The estimated coefficient for kidslt6 is -610.42.
Interpretation: This coefficient represents the marginal effect on the latent (unobserved) variable for hours worked, not on the observed hours themselves. The interpretation is: for each additional child under the age of 6, a woman’s underlying propensity or “desired” hours of work decreases by approximately 610 hours per year, holding education, experience, and other household income constant.
It is crucial to note that this is not the effect on expected hours worked for a woman who is already working. It is the effect on the underlying continuous variable that governs both the decision to work at all and how many hours to work if one does. The large, negative, and highly significant coefficient indicates that having young children is a very strong factor in reducing a married woman’s labor supply in this dataset.
- Now estimate an OLS model. Compare your results with the Tobit model. Is this a valid comparison?
# Estimate the Tobit model using the AER package
ols_mroz <- lm(hours ~ educ + exper + nwifeinc + kidslt6, data = mroz)
modelsummary(ols_mroz,
stars = c('*' = .1, '**' = .05, '***' = .01),
coef_map = c('educ' = 'Education (Years)',
'exper' = 'Experience (Years)',
'nwifeinc' = 'Non-wife Income (1000s)',
'kidslt6' = 'Kids < 6',
'(Intercept)' = 'Constant'))| (1) | |
|---|---|
| * p < 0.1, ** p < 0.05, *** p < 0.01 | |
| Education (Years) | 48.424*** |
| (13.189) | |
| Experience (Years) | 37.632*** |
| (3.683) | |
| Non-wife Income (1000s) | -7.005*** |
| (2.598) | |
| Kids < 6 | -273.788*** |
| (55.804) | |
| Constant | -48.378 |
| (158.795) | |
| Num.Obs. | 753 |
| R2 | 0.203 |
| R2 Adj. | 0.199 |
| AIC | 12172.9 |
| BIC | 12200.6 |
| Log.Lik. | -6080.448 |
| F | 47.565 |
| RMSE | 777.45 |
import statsmodels.formula.api as smf
ols_mroz = smf.ols("hours ~ educ + exper + nwifeinc + kidslt6", data=mroz).fit()
summary_col([ols_mroz], stars=True,info_dict={'N': lambda x: f"{int(x.nobs)}"})| hours | |
| Intercept | -48.3784 |
| (158.7949) | |
| educ | 48.4237*** |
| (13.1894) | |
| exper | 37.6324*** |
| (3.6834) | |
| nwifeinc | -7.0048*** |
| (2.5981) | |
| kidslt6 | -273.7879*** |
| (55.8038) | |
| R-squared | 0.2028 |
| R-squared Adj. | 0.1985 |
| N | 753 |
Standard errors in parentheses.
* p<.1, ** p<.05, ***p<.01
reg hours educ exper nwifeinc kidslt6A direct comparison of the coefficients from the Tobit and OLS models is not valid. The OLS estimates are biased towards zero due to the model’s inability to correctly handle the censored nature of the hours variable.

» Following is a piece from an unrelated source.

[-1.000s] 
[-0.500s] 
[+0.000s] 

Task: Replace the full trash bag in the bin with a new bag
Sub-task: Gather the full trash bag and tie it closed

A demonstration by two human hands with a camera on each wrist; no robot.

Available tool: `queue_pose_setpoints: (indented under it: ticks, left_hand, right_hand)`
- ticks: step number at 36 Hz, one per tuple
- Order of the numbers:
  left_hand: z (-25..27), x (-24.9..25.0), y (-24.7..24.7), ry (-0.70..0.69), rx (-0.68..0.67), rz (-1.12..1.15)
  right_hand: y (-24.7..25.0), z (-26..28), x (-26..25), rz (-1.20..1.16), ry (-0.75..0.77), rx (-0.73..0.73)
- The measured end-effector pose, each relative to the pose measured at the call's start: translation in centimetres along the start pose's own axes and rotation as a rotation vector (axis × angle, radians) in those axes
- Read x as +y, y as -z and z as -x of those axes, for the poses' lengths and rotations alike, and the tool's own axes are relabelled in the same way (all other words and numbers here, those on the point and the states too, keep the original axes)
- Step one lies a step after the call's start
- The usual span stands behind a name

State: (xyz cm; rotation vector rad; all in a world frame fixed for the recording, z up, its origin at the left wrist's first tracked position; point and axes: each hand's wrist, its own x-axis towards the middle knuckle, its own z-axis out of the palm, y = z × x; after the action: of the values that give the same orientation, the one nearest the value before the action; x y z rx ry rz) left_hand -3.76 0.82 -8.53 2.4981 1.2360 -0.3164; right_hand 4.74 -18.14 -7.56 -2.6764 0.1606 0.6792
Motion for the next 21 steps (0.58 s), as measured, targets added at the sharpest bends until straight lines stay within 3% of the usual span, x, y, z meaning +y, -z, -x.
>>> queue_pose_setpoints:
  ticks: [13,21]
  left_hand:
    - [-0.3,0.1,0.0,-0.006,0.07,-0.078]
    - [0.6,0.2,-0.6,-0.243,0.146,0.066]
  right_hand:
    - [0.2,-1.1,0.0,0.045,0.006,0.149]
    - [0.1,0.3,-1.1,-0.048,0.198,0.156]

The OLS model incorrectly averages the zero and positive values of hours, which attenuates the estimated effects of the independent variables.

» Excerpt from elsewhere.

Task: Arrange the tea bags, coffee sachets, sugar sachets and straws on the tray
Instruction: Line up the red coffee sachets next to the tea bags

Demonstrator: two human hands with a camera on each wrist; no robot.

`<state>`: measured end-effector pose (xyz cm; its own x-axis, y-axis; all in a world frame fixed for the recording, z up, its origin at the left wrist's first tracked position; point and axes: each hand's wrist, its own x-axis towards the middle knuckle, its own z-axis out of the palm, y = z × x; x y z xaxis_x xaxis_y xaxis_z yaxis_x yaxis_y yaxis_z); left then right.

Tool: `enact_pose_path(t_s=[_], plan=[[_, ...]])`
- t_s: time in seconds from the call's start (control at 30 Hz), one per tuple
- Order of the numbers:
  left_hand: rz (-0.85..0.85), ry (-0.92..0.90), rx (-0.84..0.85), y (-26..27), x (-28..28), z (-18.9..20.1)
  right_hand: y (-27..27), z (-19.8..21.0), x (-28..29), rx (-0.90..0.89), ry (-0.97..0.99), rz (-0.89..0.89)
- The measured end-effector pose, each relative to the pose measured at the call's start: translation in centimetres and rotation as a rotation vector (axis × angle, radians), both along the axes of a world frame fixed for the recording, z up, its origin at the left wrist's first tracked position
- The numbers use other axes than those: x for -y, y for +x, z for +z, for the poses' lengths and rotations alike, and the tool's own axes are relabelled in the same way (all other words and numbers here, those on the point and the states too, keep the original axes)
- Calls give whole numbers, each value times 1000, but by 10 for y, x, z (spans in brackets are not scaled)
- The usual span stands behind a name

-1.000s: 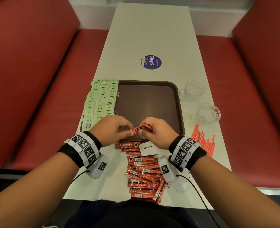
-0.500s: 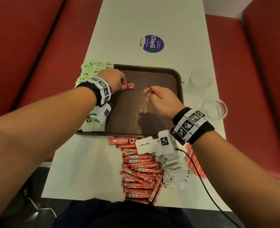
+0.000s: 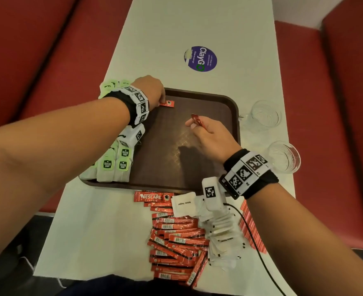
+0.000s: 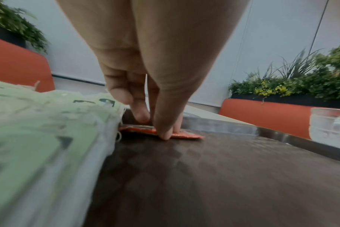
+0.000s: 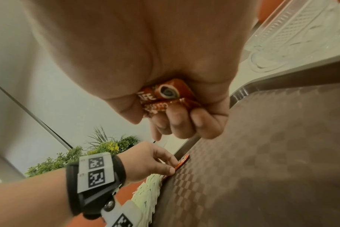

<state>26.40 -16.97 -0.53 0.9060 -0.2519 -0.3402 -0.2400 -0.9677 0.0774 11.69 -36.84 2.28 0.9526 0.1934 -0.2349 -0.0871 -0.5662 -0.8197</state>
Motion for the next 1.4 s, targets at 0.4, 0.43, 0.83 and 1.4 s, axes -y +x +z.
enact_pose_path(t_s=[0.4, 0.43, 0.83, 1.4], plan=[[17, -102, 105, -3, 11, 19, -3, 12, 3, 42, -86, 12], [15, -163, 134, -8, 11, 24, -2, 11, 3, 39, -84, 15], [-235, -535, 129, -95, 0, 57, 6, 3, 1, 96, -62, 18], [-126, -615, 106, -116, 1, 56, 4, 9, -8, 210, -104, 53]])
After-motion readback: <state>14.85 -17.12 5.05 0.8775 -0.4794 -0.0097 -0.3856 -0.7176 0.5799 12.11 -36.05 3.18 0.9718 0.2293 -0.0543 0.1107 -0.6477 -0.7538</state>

As expected, the absolute values of the coefficients in the OLS model are smaller than those in the Tobit model. This illustrates the downward bias of OLS in the presence of censoring. Because the underlying assumptions of OLS are violated, the resulting coefficients do not provide a consistent estimate of the relationships between the independent variables and the hours worked. Therefore, the Tobit model provides a more theoretically sound and econometrically appropriate analysis for this dataset.